I was going for a smooth tasting beer with an extra hint of hops and instead i got this "yeasty tanginess" that is off putting. It's drinkiable just not very good.

Advice please. Thank you guys.
 
Sounds like you under pitched your yeast to me, was the wort still hot when you pitched? If it was dry yeast did you rehydrate? These things make a difference.
 
Hi, I pitched at about 75-77. According to the pitch calculator I used. I only underpitched slightly. The OG was 1.050 so not a big beer. It called for like 1.1 packs of S 04 which seemed like such a small difference didn't seem necessary to get an additional pack to only use a 10th of it. I did pitch it dry, but I always pitch dry and have never had a problem with yeasts like S 05 or Danstar Nottingham yeast. If 68 degrees is too hot for S-04 fermentation then maybe that was it cause I can't think of any other reason.
 
A lot of people don't like Fuggles just like some people don't like cilantro. Maybe you just discovered that you're a Fuggle hater?

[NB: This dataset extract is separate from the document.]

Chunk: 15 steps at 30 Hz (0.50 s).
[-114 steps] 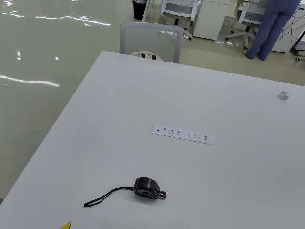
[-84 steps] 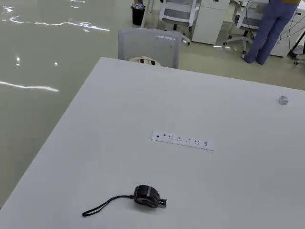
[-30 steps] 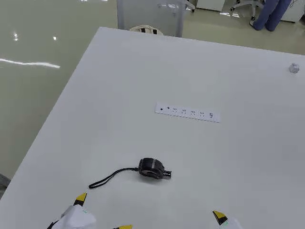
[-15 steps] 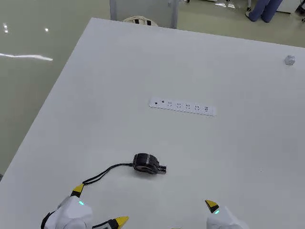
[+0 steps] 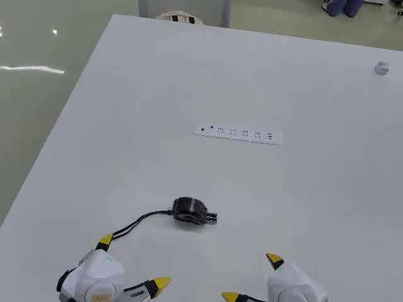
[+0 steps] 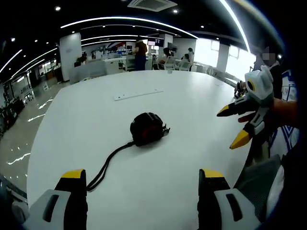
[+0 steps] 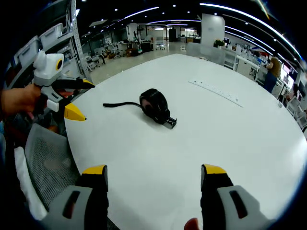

My other thought is with a pound of cara-amber and the biscuit and chocolate might have been enough dark stuff to drive your mash pH down below the ideal 5.3-5.6 range. A low mash pH can make a twangy-ness.

EDIT: And some people don't like the particular esters that S-04 produces. Maybe try 1968/002 or something else next time you do an English style ale?
 
I dislike S04 when it's fermented above about 64 degrees. It's pretty good in the low 60s, but any warmer and it gets weird, and it could be described as you described it- "yeast tanginess".

I would blame the yeast if it was pitched at 75 (it generally starts pretty quickly) and then held in the high 60s.
 
+1 or 2 to Yoopers advice with S04 and proper pitching temps. I used it twice an had similar thoughts on the proper pitching temps. It's just not my favorite yeast in the world.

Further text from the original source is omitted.